### Exercise brief
In the data below, one line contains "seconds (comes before" and a later one contains "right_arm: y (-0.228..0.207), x". Print both, with every line between them, exactly and alone.

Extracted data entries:

..........

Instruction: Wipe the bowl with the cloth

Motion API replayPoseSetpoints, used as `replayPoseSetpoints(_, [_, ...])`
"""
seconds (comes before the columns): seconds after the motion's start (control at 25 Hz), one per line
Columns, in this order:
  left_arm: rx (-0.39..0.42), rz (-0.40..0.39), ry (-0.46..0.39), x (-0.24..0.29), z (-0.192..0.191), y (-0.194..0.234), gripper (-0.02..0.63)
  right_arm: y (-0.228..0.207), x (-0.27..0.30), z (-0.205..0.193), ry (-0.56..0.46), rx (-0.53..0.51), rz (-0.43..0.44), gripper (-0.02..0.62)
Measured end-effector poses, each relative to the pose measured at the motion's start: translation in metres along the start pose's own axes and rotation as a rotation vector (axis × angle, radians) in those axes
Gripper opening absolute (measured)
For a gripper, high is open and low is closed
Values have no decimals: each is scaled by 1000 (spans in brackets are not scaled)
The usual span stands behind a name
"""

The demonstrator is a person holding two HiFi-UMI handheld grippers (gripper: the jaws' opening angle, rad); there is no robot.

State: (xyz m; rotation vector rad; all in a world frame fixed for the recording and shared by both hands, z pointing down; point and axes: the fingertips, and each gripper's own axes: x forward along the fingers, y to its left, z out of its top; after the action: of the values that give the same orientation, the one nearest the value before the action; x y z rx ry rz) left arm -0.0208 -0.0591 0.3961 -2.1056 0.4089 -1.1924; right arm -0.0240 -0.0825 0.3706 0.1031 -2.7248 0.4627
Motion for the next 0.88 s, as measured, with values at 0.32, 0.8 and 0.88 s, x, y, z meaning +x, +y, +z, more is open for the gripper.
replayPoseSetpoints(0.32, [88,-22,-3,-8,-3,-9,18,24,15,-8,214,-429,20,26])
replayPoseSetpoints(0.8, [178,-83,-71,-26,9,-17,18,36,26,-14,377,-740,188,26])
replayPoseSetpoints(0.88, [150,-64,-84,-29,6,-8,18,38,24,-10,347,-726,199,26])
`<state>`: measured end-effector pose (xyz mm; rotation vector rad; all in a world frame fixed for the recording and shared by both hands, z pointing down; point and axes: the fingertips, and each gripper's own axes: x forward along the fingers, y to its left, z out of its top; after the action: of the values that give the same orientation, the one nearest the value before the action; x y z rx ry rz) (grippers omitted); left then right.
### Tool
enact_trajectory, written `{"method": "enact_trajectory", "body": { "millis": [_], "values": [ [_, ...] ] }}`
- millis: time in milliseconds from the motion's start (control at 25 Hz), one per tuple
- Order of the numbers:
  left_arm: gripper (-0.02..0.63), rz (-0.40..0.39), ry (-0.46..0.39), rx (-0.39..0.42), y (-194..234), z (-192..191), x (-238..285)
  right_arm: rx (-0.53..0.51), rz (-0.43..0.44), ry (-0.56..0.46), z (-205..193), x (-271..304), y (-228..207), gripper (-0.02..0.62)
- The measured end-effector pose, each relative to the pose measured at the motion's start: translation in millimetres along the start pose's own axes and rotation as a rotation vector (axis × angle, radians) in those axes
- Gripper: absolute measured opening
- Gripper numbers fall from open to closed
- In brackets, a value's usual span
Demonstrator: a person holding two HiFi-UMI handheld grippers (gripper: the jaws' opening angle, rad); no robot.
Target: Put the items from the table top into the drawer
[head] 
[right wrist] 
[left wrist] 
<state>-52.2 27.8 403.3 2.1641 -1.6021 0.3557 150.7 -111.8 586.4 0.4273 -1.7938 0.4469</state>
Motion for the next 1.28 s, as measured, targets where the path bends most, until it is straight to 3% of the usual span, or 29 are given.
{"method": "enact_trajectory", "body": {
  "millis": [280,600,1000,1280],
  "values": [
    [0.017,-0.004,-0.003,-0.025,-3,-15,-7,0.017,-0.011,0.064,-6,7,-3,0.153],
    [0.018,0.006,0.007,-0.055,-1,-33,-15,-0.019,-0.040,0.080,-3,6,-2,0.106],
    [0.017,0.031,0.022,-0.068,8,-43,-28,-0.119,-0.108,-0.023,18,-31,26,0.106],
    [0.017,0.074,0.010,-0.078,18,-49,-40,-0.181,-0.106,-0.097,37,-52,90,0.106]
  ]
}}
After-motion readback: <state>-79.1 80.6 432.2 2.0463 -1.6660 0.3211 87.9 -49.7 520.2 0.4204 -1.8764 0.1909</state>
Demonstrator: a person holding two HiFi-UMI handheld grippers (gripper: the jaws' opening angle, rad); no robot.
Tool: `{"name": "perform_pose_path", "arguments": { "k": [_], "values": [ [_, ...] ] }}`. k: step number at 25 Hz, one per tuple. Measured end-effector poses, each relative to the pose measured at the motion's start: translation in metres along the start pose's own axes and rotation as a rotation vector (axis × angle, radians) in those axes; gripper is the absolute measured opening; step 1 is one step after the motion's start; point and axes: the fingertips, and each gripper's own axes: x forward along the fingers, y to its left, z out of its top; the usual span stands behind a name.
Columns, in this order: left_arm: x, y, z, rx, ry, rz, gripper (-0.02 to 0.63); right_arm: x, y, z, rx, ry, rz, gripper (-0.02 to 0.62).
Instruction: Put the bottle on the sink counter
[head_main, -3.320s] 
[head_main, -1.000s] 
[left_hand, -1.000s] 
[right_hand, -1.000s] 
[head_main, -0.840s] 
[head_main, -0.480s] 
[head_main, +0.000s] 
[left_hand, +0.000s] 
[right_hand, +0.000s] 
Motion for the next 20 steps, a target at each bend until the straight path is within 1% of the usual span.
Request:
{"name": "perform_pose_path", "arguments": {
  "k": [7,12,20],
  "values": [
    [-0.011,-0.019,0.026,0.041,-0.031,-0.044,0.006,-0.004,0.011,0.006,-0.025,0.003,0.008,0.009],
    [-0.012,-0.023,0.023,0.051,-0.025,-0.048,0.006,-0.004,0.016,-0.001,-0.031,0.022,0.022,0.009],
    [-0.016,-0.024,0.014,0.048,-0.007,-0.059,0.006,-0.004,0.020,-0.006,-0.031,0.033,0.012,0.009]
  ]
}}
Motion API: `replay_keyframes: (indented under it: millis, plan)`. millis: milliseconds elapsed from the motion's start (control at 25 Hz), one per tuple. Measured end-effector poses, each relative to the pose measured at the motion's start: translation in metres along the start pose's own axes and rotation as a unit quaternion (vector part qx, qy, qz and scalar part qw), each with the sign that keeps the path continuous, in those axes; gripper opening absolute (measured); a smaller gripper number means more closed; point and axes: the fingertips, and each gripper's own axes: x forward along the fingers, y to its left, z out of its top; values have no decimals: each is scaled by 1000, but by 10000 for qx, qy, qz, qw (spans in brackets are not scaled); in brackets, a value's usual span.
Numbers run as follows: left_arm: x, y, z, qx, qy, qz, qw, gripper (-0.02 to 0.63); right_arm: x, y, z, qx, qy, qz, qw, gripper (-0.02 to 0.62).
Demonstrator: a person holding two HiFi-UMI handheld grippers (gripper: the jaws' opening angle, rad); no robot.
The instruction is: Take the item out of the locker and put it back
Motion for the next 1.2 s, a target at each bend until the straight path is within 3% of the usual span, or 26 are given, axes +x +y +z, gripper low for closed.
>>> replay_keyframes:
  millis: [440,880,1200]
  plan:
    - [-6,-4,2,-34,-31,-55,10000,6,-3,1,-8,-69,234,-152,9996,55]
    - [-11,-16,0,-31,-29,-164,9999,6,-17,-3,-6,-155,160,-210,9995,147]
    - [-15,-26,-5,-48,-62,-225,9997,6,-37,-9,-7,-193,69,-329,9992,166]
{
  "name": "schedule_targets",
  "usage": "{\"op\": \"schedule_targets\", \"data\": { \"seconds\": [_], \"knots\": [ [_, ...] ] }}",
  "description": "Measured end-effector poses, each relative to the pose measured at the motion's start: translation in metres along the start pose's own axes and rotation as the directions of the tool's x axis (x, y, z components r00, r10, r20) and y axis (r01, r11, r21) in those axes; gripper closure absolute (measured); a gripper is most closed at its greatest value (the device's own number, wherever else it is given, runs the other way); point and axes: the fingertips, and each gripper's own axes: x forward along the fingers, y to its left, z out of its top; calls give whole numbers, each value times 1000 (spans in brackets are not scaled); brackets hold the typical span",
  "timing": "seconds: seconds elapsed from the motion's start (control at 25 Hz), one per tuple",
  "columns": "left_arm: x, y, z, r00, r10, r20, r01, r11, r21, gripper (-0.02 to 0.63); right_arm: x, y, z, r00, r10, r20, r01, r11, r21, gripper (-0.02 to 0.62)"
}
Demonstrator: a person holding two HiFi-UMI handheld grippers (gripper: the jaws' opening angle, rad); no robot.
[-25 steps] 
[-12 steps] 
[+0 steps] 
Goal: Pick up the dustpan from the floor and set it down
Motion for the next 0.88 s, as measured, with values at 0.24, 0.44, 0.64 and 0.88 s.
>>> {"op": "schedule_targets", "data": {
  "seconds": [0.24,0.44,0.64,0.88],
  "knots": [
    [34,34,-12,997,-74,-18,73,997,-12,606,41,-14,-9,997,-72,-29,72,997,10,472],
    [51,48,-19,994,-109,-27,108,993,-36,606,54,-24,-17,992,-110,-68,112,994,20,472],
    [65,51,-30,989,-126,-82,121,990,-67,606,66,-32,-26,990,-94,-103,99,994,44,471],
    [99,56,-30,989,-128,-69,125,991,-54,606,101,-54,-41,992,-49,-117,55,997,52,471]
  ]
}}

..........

### Output for this task
seconds (comes before the columns): seconds after the motion's start (control at 25 Hz), one per line
Columns, in this order:
  left_arm: rx (-0.39..0.42), rz (-0.40..0.39), ry (-0.46..0.39), x (-0.24..0.29), z (-0.192..0.191), y (-0.194..0.234), gripper (-0.02..0.63)
  right_arm: y (-0.228..0.207), x (-0.27..0.30), z (-0.205..0.193), ry (-0.56..0.46), rx (-0.53..0.51), rz (-0.43..0.44), gripper (-0.02..0.62)

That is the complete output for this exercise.